Medical Informatics Research Center, Ben Gurion University, Beer Sheva, Israel.
J Eval Clin Pract. 2012 Apr;18(2):378-88. doi: 10.1111/j.1365-2753.2010.01592.x. Epub 2010 Dec 19.
To test the feasibility of classifying emergency department patients into severity grades using data mining methods.
Emergency department records of 402 patients were classified into five severity grades by two expert physicians.
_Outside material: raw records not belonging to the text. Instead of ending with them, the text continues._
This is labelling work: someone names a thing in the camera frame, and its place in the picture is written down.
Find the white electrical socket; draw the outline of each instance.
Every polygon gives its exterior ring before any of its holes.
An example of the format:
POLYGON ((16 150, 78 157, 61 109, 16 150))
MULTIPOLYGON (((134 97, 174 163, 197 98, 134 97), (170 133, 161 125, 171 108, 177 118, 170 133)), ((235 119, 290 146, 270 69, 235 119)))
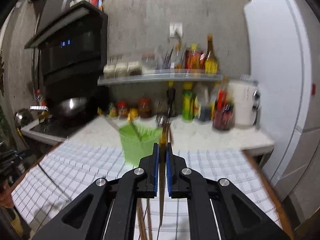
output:
POLYGON ((177 33, 182 38, 183 31, 182 31, 182 23, 170 23, 170 37, 174 38, 174 33, 177 31, 177 33))

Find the white refrigerator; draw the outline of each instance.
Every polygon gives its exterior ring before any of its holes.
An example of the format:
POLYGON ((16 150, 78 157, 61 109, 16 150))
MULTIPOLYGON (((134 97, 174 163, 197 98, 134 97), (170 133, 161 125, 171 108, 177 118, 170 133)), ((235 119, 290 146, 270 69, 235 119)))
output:
POLYGON ((244 14, 261 129, 275 141, 263 172, 283 200, 320 141, 320 23, 305 0, 254 0, 244 14))

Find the grid pattern cloth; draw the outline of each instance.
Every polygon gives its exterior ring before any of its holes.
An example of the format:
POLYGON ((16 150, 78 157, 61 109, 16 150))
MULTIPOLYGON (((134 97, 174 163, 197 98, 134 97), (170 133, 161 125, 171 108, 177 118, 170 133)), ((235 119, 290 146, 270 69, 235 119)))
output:
MULTIPOLYGON (((281 227, 274 203, 265 191, 258 173, 241 151, 179 151, 175 154, 183 157, 189 168, 198 171, 205 178, 229 179, 281 227)), ((46 155, 40 165, 67 196, 50 182, 38 166, 30 170, 12 192, 12 197, 21 216, 35 232, 96 179, 101 177, 106 177, 107 180, 117 179, 134 168, 132 164, 126 163, 120 148, 93 147, 68 141, 46 155)), ((142 207, 146 213, 144 199, 142 207)), ((165 194, 164 218, 160 229, 159 197, 150 199, 150 211, 153 239, 190 239, 186 199, 171 199, 165 194)), ((134 239, 139 238, 136 219, 134 239)))

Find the person's hand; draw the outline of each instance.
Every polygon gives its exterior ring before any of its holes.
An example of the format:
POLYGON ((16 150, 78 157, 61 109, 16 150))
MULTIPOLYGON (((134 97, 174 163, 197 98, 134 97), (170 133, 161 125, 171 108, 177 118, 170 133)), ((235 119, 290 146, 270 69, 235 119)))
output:
POLYGON ((4 183, 3 188, 3 192, 0 193, 0 206, 4 206, 6 208, 13 208, 14 204, 11 197, 11 190, 7 181, 4 183))

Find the black stove top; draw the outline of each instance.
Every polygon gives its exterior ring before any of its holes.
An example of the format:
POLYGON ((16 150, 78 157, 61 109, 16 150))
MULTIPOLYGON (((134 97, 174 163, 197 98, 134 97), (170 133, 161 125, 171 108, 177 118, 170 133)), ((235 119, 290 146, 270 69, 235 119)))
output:
POLYGON ((58 120, 51 120, 50 123, 42 122, 30 129, 30 131, 39 132, 51 136, 68 138, 70 135, 84 127, 88 122, 90 122, 94 116, 90 118, 85 118, 81 120, 71 120, 67 123, 60 122, 58 120))
The Naïve Bayes and C4.5 algorithms were applied to produce classifiers from patient data into severity grades. The classifiers' results over several subsets of the data were compared with the physicians' assessments, with a random classifier, and with a classifier that selects the maximal-prevalence class.
Positive predictive value, multiple-class extensions of sensitivity and specificity combinations, and entropy change.
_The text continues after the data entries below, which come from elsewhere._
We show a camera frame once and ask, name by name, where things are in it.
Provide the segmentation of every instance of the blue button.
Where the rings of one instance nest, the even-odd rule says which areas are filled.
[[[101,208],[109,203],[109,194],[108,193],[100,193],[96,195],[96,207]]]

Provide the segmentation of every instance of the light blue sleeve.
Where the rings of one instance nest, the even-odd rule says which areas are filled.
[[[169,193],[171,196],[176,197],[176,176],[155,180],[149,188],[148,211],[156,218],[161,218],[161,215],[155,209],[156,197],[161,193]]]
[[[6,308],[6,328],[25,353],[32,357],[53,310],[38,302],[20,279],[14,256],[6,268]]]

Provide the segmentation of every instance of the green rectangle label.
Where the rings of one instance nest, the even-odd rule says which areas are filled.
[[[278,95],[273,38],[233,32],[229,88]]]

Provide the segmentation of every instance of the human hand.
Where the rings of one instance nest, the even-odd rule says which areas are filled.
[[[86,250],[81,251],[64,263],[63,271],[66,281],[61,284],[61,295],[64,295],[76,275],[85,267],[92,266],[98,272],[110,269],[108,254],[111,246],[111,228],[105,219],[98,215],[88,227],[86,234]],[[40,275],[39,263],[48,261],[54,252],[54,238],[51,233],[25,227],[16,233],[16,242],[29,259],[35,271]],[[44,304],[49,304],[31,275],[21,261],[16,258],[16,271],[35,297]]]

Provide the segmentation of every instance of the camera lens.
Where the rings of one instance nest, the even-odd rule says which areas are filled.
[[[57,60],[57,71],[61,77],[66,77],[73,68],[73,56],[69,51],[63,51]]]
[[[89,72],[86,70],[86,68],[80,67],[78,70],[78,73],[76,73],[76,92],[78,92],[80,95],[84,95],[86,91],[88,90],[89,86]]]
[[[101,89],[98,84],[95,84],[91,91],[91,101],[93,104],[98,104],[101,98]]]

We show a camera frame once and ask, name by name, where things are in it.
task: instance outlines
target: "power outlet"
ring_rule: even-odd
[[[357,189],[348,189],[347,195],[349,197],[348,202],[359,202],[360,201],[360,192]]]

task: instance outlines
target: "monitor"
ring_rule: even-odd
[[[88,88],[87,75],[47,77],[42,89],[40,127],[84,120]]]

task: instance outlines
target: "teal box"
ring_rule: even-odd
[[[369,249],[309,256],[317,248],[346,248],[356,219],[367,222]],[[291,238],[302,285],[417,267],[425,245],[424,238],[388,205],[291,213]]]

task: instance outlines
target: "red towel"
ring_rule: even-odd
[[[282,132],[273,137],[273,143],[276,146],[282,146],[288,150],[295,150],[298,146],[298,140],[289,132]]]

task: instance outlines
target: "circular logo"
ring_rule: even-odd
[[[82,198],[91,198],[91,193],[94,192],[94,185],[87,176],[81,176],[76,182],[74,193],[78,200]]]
The mean accuracy of the data mining classifiers was 52.94 ± 5.89%, significantly better (P < 0.05) than the mean accuracy of a random classifier (34.60 ± 2.40%). The entropy of the input data sets was reduced through classification by a mean of 10.1%. Allowing for classification deviations of one severity grade led to mean accuracy of 85.42 ± 1.42%. The classifiers' accuracy in that case was similar to the physicians' consensus rate. Learning from consensus records led to better performance. Reducing the number of severity grades improved results in certain cases. The performance of the Naïve Bayes and C4.5 algorithms was similar; in unbalanced data sets, Naïve Bayes performed better.
It is possible to produce a computerized classification model for the severity grade of triage patients, using data mining methods. Learning from patient records regarding which there is a consensus of several physicians is preferable to learning from each physician's patients. Either Naïve Bayes or C4.5 can be used; Naïve Bayes is preferable for unbalanced data sets. An ambiguity in the intermediate severity grades seems to hamper both the physicians' agreement and the classifiers' accuracy.
利用数据挖掘方法检验对急诊科患者进行严重度分级的可行性。
由两位专家医师对 402 例急诊科患者的记录进行严重度分级,采用 Naive Bayes 和 C4.5 算法从患者数据中生成对严重度分级的分类器。将数据的若干子集上分类器的结果与医师的评估、随机分类器和选择最大流行度类别的分类器进行比较。
阳性预测值、多类别灵敏度和特异性组合的扩展及信息熵变化。
数据挖掘分类器的平均准确率为 52.94%±5.89%,显著高于(P<0.05)随机分类器(34.60%±2.40%)的平均准确率。分类使输入数据集的信息熵平均降低了 10.1%。允许分类偏差为 1 个严重度级别,平均准确率为 85.42%±1.42%。此时分类器的准确率与医师的共识率相似。从共识记录中学习可提高性能。在某些情况下,减少严重度级别可提高结果。Naive Bayes 和 C4.5 算法的性能相似;在不平衡数据集上,Naive Bayes 的性能更好。
利用数据挖掘方法为分诊患者的严重度分级生成计算机分类模型是可行的。从有多位医师共识的患者记录中学习优于从每位医师的患者记录中学习。可以使用 Naive Bayes 或 C4.5;Naive Bayes 更适合不平衡数据集。中间严重度级别的模糊性似乎既妨碍了医师的一致性,也降低了分类器的准确性。